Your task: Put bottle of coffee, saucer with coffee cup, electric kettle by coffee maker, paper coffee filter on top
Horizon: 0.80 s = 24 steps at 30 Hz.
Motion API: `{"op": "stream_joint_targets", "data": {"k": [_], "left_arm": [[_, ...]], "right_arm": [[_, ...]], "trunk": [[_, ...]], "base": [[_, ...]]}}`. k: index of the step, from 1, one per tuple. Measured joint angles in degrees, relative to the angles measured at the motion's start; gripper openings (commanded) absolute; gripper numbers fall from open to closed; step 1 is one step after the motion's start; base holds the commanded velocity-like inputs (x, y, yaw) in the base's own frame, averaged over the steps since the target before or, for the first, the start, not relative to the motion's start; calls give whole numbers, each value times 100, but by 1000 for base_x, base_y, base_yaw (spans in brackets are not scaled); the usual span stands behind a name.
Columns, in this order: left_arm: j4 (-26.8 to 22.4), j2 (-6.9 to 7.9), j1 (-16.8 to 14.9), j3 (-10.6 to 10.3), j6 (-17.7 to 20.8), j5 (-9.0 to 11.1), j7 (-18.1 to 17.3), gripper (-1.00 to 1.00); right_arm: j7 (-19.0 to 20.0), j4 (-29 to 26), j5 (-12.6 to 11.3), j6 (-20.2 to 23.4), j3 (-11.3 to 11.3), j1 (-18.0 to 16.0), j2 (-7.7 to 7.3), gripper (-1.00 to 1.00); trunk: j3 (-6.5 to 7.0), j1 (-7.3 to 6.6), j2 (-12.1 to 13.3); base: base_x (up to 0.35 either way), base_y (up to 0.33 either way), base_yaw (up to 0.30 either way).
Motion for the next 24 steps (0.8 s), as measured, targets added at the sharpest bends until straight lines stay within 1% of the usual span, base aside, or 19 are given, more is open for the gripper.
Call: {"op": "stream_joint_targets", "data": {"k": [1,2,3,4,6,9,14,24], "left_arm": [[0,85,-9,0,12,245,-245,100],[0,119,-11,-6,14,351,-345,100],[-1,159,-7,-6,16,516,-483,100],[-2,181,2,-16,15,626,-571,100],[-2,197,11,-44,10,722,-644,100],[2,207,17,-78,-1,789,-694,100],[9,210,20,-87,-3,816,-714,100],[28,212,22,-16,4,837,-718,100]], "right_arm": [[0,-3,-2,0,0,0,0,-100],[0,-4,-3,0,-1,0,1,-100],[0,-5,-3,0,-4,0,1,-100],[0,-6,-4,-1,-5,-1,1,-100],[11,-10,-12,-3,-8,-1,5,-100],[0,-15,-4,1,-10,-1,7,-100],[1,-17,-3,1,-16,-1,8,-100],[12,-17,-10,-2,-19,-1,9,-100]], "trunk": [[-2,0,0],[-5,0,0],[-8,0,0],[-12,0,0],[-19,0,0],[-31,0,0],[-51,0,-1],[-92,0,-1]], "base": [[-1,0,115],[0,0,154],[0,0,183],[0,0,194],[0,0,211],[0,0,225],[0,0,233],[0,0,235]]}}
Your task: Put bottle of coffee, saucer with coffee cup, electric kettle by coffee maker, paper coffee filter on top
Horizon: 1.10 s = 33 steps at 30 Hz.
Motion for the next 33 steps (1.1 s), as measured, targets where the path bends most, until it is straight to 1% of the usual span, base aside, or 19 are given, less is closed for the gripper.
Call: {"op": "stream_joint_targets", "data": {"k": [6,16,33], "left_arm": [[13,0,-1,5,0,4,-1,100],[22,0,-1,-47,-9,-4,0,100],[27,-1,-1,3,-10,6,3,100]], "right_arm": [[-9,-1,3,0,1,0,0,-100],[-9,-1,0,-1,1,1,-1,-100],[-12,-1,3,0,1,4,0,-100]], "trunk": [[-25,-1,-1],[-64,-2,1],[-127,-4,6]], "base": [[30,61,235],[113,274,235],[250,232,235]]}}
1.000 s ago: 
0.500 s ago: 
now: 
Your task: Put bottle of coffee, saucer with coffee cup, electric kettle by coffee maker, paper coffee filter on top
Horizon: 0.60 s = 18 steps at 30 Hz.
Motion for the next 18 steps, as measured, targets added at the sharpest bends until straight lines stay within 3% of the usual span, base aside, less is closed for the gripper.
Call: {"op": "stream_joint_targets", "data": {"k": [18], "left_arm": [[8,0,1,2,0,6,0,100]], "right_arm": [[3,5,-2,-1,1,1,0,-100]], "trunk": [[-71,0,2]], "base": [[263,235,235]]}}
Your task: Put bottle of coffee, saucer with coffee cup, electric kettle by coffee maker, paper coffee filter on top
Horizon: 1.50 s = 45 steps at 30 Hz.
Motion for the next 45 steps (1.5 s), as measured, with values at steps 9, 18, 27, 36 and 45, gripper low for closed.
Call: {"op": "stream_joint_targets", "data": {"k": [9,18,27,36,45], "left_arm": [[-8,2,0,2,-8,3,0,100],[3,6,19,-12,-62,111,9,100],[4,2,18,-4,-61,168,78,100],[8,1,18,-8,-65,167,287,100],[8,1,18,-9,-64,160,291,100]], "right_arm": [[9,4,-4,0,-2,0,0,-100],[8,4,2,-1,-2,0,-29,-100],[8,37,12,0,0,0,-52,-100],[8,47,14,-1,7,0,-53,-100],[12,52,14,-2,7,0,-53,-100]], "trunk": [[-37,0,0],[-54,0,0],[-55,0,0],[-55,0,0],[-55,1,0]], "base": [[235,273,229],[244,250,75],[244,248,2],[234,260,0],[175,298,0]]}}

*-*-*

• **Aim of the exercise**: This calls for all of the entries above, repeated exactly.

• **Worked solution**:
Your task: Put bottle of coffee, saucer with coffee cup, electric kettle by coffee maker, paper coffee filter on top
Horizon: 0.80 s = 24 steps at 30 Hz.
Motion API: `{"op": "stream_joint_targets", "data": {"k": [_], "left_arm": [[_, ...]], "right_arm": [[_, ...]], "trunk": [[_, ...]], "base": [[_, ...]]}}`. k: index of the step, from 1, one per tuple. Measured joint angles in degrees, relative to the angles measured at the motion's start; gripper openings (commanded) absolute; gripper numbers fall from open to closed; step 1 is one step after the motion's start; base holds the commanded velocity-like inputs (x, y, yaw) in the base's own frame, averaged over the steps since the target before or, for the first, the start, not relative to the motion's start; calls give whole numbers, each value times 100, but by 1000 for base_x, base_y, base_yaw (spans in brackets are not scaled); the usual span stands behind a name.
Columns, in this order: left_arm: j4 (-26.8 to 22.4), j2 (-6.9 to 7.9), j1 (-16.8 to 14.9), j3 (-10.6 to 10.3), j6 (-17.7 to 20.8), j5 (-9.0 to 11.1), j7 (-18.1 to 17.3), gripper (-1.00 to 1.00); right_arm: j7 (-19.0 to 20.0), j4 (-29 to 26), j5 (-12.6 to 11.3), j6 (-20.2 to 23.4), j3 (-11.3 to 11.3), j1 (-18.0 to 16.0), j2 (-7.7 to 7.3), gripper (-1.00 to 1.00); trunk: j3 (-6.5 to 7.0), j1 (-7.3 to 6.6), j2 (-12.1 to 13.3); base: base_x (up to 0.35 either way), base_y (up to 0.33 either way), base_yaw (up to 0.30 either way).
Motion for the next 24 steps (0.8 s), as measured, targets added at the sharpest bends until straight lines stay within 1% of the usual span, base aside, or 19 are given, more is open for the gripper.
Call: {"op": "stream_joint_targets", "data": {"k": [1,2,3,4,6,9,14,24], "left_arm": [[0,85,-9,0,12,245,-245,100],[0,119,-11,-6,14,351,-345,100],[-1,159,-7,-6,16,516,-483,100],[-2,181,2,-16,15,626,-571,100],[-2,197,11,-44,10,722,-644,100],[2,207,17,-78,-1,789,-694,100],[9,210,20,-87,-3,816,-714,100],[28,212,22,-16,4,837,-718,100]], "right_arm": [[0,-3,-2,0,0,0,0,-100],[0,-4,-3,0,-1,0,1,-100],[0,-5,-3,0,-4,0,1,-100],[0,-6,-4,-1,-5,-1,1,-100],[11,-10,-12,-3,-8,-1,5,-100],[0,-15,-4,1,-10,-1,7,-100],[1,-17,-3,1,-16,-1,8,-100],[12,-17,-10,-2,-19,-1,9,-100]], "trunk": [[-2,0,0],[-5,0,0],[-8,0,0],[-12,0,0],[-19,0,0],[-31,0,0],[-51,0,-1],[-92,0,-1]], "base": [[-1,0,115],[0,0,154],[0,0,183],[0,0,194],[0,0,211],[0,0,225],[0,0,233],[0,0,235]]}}
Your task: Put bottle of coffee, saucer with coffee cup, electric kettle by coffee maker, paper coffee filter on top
Horizon: 1.10 s = 33 steps at 30 Hz.
Motion for the next 33 steps (1.1 s), as measured, targets where the path bends most, until it is straight to 1% of the usual span, base aside, or 19 are given, less is closed for the gripper.
Call: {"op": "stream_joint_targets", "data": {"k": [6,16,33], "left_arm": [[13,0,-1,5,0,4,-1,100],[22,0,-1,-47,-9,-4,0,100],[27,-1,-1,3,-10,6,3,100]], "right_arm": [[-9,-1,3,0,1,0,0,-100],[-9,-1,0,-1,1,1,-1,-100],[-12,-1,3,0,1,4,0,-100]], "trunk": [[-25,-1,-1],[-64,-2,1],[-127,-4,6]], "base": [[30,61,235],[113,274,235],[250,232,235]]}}
1.000 s ago: 
0.500 s ago: 
now: 
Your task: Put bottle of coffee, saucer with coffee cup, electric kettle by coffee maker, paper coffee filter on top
Horizon: 0.60 s = 18 steps at 30 Hz.
Motion for the next 18 steps, as measured, targets added at the sharpest bends until straight lines stay within 3% of the usual span, base aside, less is closed for the gripper.
Call: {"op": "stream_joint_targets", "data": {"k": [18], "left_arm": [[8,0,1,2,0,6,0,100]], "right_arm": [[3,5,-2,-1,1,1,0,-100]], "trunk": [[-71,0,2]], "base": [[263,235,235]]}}
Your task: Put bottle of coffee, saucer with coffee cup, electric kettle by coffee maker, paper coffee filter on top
Horizon: 1.50 s = 45 steps at 30 Hz.
Motion for the next 45 steps (1.5 s), as measured, with values at steps 9, 18, 27, 36 and 45, gripper low for closed.
Call: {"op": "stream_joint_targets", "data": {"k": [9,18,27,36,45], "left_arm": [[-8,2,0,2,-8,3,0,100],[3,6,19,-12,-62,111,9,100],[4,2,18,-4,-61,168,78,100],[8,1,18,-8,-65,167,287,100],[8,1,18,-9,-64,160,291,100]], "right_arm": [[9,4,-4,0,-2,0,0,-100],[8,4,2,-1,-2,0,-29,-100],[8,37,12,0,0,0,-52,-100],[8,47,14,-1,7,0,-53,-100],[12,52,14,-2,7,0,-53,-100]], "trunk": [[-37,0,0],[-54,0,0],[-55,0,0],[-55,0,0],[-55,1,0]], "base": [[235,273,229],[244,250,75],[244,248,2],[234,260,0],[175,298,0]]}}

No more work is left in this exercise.